I also liked, and still like, Scooby Doo, the old ones, not the ones with that idiot, Scrappy. The show hit an all time low when they added him. Of course, now I watch cartoons with Mia. She really enjoys Max&Ruby, which I can tolerate, and Caillou, which I can't. Max&Ruby has a brother and sister bunny and they are cute but don't really have a message. Maybe they do, but I have missed it. Caillou just pushes my buttons. He is a whiny, little pain in the ass. He is scared of the dark, of monsters, of dogs, you name it and the little guy is scared out of his wits. I hear that the voice of Caillou is actually a girl and that she was recently killed in a car crash. Very sad. I hope they don't get a replacement.
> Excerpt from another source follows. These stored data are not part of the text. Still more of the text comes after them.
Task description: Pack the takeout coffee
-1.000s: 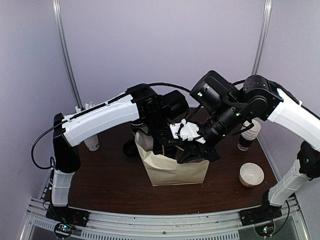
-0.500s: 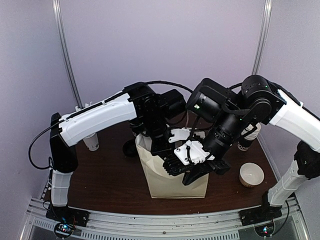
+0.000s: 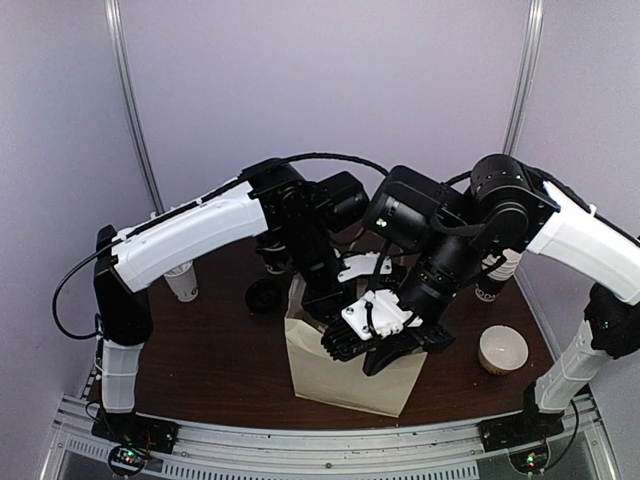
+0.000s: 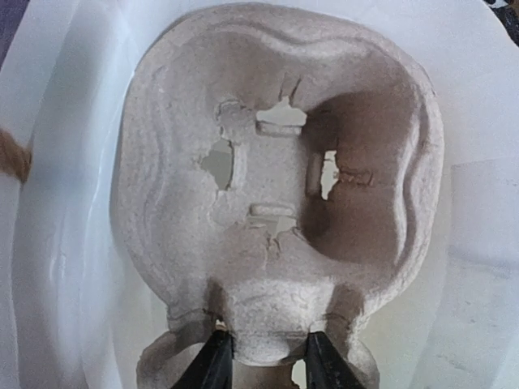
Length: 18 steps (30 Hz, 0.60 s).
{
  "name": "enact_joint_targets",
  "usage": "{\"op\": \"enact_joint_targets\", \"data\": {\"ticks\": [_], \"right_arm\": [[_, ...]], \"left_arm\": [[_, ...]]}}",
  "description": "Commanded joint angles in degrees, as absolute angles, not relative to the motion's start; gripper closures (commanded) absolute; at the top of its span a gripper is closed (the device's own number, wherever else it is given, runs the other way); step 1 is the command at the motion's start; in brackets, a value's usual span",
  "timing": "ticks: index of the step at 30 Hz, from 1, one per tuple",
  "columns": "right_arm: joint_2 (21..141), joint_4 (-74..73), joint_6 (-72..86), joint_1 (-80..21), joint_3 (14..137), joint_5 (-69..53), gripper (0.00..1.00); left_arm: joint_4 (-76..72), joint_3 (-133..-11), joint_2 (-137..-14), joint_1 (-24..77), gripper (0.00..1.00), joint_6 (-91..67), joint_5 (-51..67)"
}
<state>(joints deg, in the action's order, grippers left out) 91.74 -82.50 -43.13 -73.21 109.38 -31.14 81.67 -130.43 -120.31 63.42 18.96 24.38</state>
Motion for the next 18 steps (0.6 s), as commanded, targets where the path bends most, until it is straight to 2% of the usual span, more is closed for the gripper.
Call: {"op": "enact_joint_targets", "data": {"ticks": [1,14,18], "right_arm": [[92.5,-82.1,-43.5,-73.5,109.8,-29.3,1.0],[93.5,-86.4,-46.6,-73.6,114.1,-34.3,1.0],[93.6,-86.1,-46.8,-73.7,113.3,-31.3,1.0]], "left_arm": [[82.5,-130.7,-117.6,63.3,0.67,18.8,28.4],[81.4,-124.7,-118.2,65.1,0.67,20.2,15.3],[81.6,-124.0,-118.4,66.4,0.67,20.8,12.7]]}}
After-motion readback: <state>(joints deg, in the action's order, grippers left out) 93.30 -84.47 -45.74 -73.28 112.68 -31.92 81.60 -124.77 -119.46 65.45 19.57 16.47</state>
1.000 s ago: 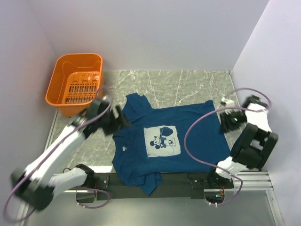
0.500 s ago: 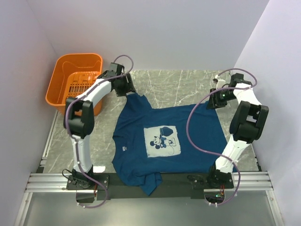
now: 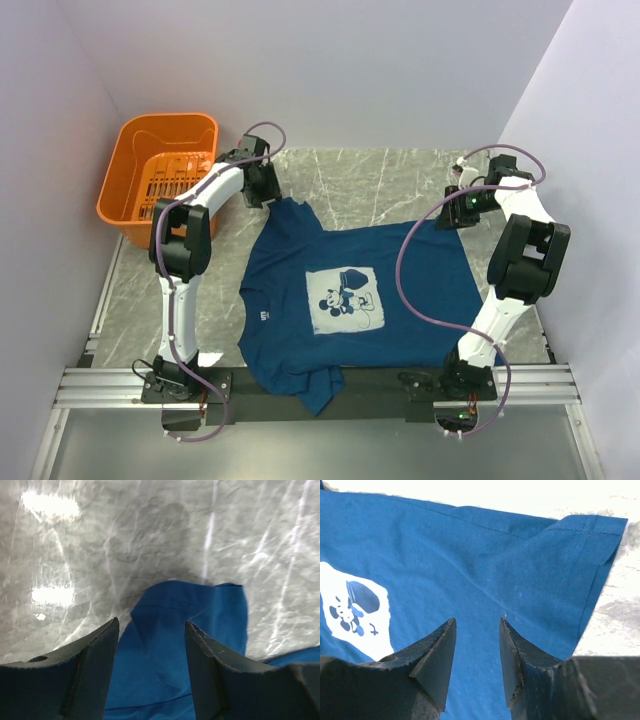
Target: Fold and stack the t-shirts
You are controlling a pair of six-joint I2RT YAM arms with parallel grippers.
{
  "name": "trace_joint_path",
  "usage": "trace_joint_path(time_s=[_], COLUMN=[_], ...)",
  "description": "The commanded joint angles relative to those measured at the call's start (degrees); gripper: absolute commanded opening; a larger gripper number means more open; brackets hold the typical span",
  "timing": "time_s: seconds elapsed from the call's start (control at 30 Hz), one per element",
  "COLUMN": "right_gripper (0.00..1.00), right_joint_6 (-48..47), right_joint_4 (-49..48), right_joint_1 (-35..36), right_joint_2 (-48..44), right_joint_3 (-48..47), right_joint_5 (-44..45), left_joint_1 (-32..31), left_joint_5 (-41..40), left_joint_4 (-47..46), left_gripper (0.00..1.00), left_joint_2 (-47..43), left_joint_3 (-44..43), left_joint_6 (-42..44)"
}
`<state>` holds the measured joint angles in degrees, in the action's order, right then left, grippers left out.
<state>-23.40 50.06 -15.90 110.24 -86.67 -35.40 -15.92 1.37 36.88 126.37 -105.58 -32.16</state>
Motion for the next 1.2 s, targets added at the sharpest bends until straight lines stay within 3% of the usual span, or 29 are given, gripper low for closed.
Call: trace_joint_path(time_s=[0.0,0.13,0.23,0.4,0.63,0.8,0.83,0.9,0.93,0.97,1.17], right_gripper=[0.47,0.47,0.47,0.47,0.47,0.47,0.47,0.47,0.47,0.47,0.47], right_joint_6=[1.3,2.0,2.5,2.7,2.2,1.3,1.1,0.8,0.6,0.7,1.1], right_joint_4=[-1.5,-1.6,-1.9,-2.3,-3.4,-3.7,-3.7,-3.6,-3.5,-3.5,-3.4], right_joint_1=[-0.1,-0.2,-0.1,-0.2,-0.2,-0.3,-0.3,-0.3,-0.3,-0.3,-0.1], right_joint_2=[-0.9,-0.9,-1.2,-2.3,-4.9,-6.4,-6.7,-6.8,-6.7,-6.7,-6.8], right_joint_3=[-0.3,0.0,0.3,1.5,5.3,7.5,7.9,8.2,8.4,8.4,8.6], right_joint_5=[-2.0,-3.1,-3.9,-4.5,-4.2,-3.3,-3.2,-3.0,-3.1,-3.1,-3.8], left_joint_1=[0.0,-0.1,-0.2,-0.8,-6.3,-13.7,-16.3,-18.9,-21.3,-22.4,-23.1], left_joint_5=[-1.9,2.6,3.7,6.3,14.7,12.8,12.7,11.7,10.4,6.3,-8.1], left_joint_4=[-0.2,-0.7,-1.6,-6.8,-11.5,-12.7,-12.5,-12.0,-11.5,-11.1,-15.3], left_gripper=[0.61,0.57,0.48,0.01,0.01,0.01,0.04,0.21,0.30,0.47,0.76], left_joint_2=[-2.6,0.3,0.9,-2.2,-5.9,-11.5,-13.3,-15.1,-16.8,-17.7,-30.6], left_joint_3=[1.6,0.8,0.6,2.7,6.5,14.1,16.8,19.8,22.3,23.6,31.7], left_joint_6=[0.3,0.3,-0.1,1.3,9.6,16.0,18.2,20.1,21.3,21.4,13.4])
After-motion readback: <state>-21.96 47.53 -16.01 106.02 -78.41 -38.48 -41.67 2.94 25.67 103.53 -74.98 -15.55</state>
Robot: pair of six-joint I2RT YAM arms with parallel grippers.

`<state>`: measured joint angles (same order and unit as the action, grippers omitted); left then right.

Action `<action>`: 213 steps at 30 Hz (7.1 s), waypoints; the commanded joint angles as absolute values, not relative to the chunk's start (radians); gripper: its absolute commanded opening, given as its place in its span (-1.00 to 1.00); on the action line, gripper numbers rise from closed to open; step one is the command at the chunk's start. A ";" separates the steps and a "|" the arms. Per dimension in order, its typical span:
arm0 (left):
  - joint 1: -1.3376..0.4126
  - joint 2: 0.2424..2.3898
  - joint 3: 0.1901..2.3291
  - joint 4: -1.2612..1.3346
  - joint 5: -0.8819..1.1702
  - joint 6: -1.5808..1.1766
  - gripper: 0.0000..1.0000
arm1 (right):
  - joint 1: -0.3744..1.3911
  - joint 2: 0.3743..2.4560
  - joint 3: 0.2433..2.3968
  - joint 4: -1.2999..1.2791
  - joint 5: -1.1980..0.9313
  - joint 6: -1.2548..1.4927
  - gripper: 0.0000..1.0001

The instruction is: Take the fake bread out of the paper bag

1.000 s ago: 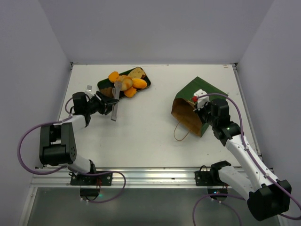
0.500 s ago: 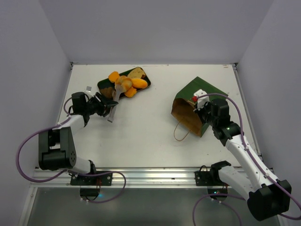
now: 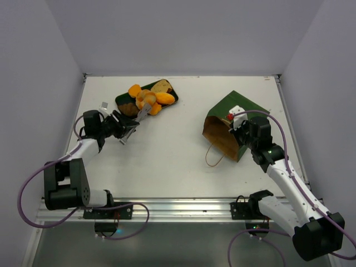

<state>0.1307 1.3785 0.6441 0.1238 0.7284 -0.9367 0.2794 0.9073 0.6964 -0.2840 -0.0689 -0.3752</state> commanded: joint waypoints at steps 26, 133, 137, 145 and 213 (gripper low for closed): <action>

Bobby and Max watch TV like there is nothing else in the wide world to do. Bobby will watch FOX til we have heard the same report about Reverend Jeremiah Wright seventeen times. I like Sean Hannity but I think for Bobby it goes deeper. More like Lori Dhue, Megyn Kelly and the other women, that like to broadcast their assets, rather than the news. Is a miniskirt that barely covers your butt good for ratings or is it just a distraction for Geraldo? I will say that he will watch Bill O'Reilly and there is absolutely nothing sexy about him. Please excuse me for being a ninny hammer and popinjay. You look it up, I had to.
Don't know who else will recall, Dance Fever, Facts of Life, Dance Party USA, Peppermint Place, Knot's Landing and a million other shows that I remember from my childhood. I enjoyed watching them all but now don't feel the need to be chained to the televsion, flat screen, HD or not. So many books, so little time.